Cari viaggiatori,
qualche giorno fa ho scritto un post su questo blog dove cercavo di mettere in evidenza alcuni messaggi contraddittori che piovono sull’opinione pubblica in questa fase di emergenza. Ho fatto l’esempio del cosiddetto “distanziamento sociale” che invita all’isolamento mentre c’è bisogno del senso di appartenenza responsabile al destino di una comunità. Più giusto parlare di distanziamento fisico, spaziale, per tutelare, come dicono autorità pubbliche e scienziati, la salute individuale e collettiva.

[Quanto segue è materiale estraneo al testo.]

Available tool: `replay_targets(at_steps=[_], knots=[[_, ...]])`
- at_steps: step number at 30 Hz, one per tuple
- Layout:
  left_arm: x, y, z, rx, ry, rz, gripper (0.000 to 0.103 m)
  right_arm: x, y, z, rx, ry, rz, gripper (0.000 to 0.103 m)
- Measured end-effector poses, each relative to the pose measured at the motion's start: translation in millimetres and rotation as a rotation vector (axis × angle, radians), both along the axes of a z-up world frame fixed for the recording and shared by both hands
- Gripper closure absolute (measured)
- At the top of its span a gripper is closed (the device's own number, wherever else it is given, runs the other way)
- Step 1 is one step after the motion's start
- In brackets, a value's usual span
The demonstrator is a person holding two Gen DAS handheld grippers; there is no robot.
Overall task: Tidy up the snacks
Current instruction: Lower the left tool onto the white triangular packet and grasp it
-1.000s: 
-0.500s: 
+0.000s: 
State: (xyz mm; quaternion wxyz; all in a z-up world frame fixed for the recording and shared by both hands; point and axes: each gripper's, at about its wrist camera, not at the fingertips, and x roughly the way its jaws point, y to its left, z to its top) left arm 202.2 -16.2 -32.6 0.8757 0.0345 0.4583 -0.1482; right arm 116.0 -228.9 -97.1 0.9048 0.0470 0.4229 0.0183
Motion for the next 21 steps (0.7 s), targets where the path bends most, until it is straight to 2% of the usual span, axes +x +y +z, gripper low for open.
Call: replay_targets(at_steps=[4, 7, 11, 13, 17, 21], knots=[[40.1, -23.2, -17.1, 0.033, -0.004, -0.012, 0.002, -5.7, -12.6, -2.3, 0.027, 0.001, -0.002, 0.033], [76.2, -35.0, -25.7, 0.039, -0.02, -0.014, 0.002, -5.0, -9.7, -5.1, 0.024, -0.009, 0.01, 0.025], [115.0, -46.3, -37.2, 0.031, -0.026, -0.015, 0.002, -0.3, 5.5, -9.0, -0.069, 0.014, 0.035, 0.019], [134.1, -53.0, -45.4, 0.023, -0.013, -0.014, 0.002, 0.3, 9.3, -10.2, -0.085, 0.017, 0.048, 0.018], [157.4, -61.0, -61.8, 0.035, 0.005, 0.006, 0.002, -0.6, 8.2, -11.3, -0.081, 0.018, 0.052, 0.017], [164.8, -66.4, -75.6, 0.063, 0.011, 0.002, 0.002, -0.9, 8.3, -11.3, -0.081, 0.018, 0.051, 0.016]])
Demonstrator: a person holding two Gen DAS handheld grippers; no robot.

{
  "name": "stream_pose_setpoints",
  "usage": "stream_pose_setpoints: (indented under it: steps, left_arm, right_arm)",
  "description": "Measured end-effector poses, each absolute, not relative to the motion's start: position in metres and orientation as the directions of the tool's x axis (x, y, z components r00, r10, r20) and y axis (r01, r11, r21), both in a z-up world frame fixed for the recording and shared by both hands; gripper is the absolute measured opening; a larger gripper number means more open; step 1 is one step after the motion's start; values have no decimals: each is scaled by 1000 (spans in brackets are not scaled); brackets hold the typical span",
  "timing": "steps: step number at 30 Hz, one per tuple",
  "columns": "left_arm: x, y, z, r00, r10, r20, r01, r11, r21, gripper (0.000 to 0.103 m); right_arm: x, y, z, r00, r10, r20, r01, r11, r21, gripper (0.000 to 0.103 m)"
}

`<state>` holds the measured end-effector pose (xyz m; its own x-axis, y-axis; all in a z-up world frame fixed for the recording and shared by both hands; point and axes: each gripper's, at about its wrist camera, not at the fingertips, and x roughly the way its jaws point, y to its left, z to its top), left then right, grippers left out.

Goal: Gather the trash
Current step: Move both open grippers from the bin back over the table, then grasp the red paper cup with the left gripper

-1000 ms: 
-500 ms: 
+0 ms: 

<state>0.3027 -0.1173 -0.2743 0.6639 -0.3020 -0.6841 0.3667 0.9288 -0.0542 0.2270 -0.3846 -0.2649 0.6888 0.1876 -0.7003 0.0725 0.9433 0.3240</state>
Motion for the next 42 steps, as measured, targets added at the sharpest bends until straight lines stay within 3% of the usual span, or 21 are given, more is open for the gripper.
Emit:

Ho sentito in televisione il filosofo Massimo Cacciari esprimere lo stesso concetto in maniera molto più profonda e spero che ai Vertici gli diano ascolto. C’è un’altra definizione diventata di moda negli ultimi giorni, la “nuova normalità”. Anche questa non mi piace. E’ un messaggio pessimistico che viene da autorità pubbliche e scientifiche proprio quando l’Italia è alle prese con la ripartenza.

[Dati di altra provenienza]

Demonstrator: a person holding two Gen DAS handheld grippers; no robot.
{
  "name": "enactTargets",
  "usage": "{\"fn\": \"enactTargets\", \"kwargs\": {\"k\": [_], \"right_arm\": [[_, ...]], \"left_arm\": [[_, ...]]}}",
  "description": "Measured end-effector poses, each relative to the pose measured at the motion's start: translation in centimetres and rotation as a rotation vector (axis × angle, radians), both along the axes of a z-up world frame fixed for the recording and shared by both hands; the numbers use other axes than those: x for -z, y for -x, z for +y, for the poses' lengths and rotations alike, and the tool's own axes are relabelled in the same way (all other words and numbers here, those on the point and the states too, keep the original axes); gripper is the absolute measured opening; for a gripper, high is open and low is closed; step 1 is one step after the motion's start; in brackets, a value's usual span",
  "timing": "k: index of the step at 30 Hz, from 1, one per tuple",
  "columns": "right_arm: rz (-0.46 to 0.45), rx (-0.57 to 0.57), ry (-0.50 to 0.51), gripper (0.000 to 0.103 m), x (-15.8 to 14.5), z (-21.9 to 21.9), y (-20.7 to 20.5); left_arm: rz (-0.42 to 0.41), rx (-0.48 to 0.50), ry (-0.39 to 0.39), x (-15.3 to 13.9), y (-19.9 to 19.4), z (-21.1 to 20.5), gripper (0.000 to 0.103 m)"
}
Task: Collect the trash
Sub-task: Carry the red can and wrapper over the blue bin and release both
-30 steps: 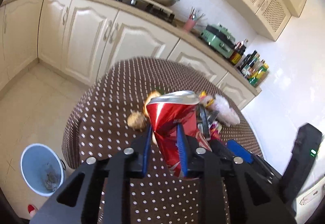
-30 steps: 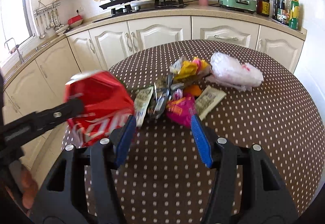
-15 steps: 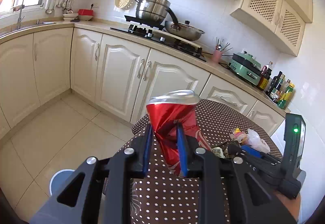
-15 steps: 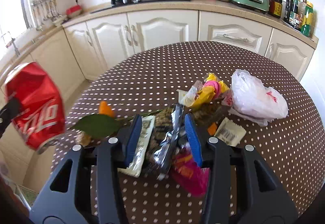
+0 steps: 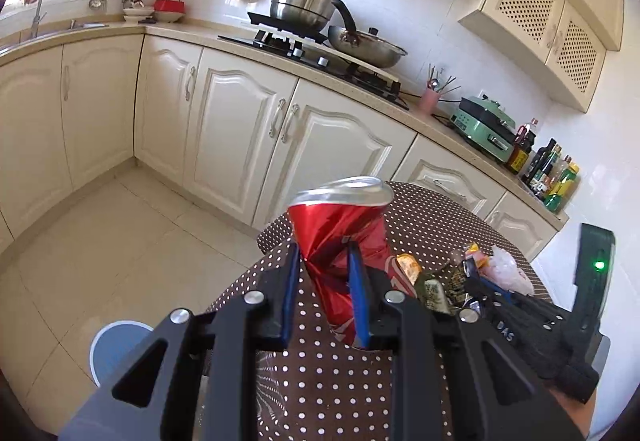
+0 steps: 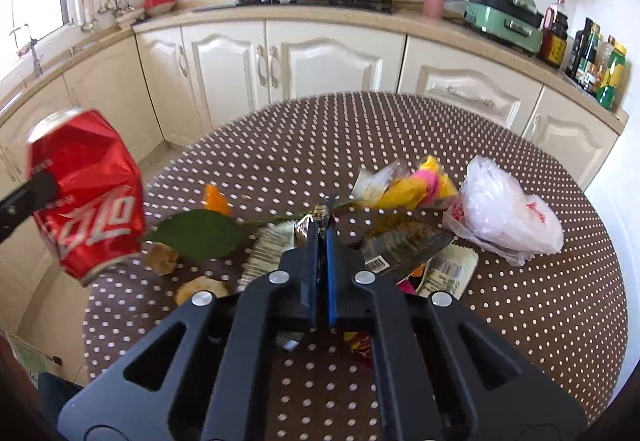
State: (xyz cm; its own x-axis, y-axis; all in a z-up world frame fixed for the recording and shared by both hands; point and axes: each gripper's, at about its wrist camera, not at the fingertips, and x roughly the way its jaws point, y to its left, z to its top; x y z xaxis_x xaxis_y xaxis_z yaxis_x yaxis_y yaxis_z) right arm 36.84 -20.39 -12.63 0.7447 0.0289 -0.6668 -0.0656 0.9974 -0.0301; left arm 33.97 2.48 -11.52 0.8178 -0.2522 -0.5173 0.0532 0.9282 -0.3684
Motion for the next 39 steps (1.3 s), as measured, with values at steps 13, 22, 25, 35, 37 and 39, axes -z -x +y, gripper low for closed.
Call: {"fn": "enactTargets", "kwargs": {"k": [13, 22, 25, 35, 37, 39], "right_arm": [[-0.196, -0.099, -0.026, 0.001, -6.8, 5.9, 6.1], [-0.115, -0.353, -0.110, 0.001, -2.6, 20.2, 5.9], [-0.046, -0.412, -0.129, 0.001, 1.2, 24.7, 4.9], [0.243, -0.464, -0.121, 0.001, 16.8, 33.5, 0.3], [0.289, -0.454, -0.117, 0.001, 19.1, 34.0, -0.5], [0.331, -0.447, -0.118, 0.001, 21.1, 34.4, -1.1]], "left_arm": [[-0.031, -0.037, 0.030, -1.2, 3.7, 5.8, 0.022], [0.098, -0.208, -0.067, 3.3, 5.9, 16.5, 0.023], [0.201, -0.252, -0.096, 7.1, 5.6, 20.0, 0.023], [0.521, -0.285, -0.075, 22.2, 1.0, 26.7, 0.023], [0.557, -0.264, -0.045, 24.7, 0.1, 27.2, 0.024], [0.593, -0.251, -0.010, 26.6, -0.6, 27.7, 0.024]]}}
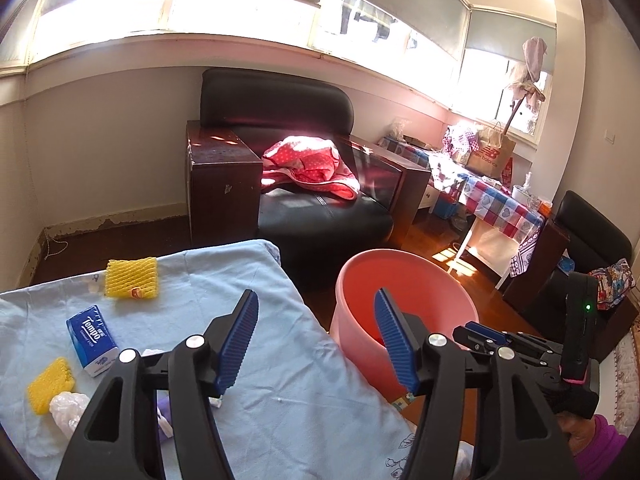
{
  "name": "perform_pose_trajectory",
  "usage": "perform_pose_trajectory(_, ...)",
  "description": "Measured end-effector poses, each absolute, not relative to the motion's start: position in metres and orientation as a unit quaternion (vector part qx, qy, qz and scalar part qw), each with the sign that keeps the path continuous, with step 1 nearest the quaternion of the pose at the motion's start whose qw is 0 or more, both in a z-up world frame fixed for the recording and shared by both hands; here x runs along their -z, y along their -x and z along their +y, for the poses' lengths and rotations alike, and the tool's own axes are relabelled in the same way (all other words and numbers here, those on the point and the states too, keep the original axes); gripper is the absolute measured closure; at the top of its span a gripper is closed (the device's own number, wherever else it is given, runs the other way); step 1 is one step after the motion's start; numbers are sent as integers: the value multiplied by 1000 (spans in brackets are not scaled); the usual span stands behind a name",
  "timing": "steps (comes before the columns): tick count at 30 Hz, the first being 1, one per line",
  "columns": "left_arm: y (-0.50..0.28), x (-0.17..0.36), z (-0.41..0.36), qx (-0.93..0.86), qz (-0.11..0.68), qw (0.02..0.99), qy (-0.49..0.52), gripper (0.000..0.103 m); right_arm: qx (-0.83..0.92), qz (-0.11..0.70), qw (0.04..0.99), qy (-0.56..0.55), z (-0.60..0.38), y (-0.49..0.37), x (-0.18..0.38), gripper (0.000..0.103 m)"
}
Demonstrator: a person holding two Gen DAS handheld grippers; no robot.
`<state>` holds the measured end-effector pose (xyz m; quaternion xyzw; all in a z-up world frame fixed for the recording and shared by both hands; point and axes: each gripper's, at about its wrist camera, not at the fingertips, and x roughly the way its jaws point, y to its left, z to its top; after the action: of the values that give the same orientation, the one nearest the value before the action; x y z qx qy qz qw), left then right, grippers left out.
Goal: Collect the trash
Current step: 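Move both tools back over the table toward the remaining trash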
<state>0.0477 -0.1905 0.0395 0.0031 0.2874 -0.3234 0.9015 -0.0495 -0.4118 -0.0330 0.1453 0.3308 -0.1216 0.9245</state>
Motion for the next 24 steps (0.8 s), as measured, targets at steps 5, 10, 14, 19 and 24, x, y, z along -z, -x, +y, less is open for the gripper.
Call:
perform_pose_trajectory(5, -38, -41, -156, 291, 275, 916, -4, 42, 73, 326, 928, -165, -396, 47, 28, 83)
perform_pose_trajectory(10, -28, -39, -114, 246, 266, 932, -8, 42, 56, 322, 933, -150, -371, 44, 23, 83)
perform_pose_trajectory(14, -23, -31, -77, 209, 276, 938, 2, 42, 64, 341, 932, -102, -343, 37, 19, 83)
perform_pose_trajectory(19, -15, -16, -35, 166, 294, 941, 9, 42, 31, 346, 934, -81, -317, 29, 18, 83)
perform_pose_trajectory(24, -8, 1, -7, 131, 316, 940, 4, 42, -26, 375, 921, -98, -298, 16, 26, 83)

C’è bisogno di dare fiducia a imprenditori, lavoratori, insegnanti, ragazzi, a tutti insomma, dopo sessanta giorni e più in cui la stragrande maggioranza dei cittadini è rimasta chiusa in casa, ubbidiente ai vari decreti nazionali e locali. Chiamiamola “verso la normalità” questa fase in cui bisogna prestare attenzione a quello che ci dicono, più o meno e in vario modo, le autorità: indossate le mascherine, mantenete le distanze spaziali, usate il gel, le cautele varie adottiamole tutte. Senza se e senza ma. Però non facciamole diventare la “nuova vita”.
Arriverà il giorno in cui per salutarci non ci daremo di gomito (mi ricorda tanto l’alzare il gomito in osteria) ma una vigorosa stretta di mano o un caldo abbraccio. Arriverà il giorno in cui per salire in treno non ci sarà bisogno di vestirsi come un chirurgo in sala operatoria. Arriverà il giorno in cui i bambini potranno stare in classe con la maestra e gli adolescenti in aula con gli insegnanti, dopo aver trascorso mesi davanti a un computer (per chi ce l’ha) e aver lasciato sul campo enormi disuguaglianze di cui sentiremo gli effetti per anni. Arriverà il giorno in cui, dopo esserci tagliati barba e capelli (voi) dal barbiere (riaperti), potremo ascoltare la presentazione di un libro in una sala invece che su una piattaforma digitale. Arriverà il giorno in cui non dovremo sforzare la vista per capire se dietro quella mascherina c’è una persona che conosciamo oppure una che le assomiglia. E potremmo continuare a lungo questo elenco di cose che vogliamo tornare a fare in quella che non sarà la “nuova normalità” ma la “nostra vita”, quella vera.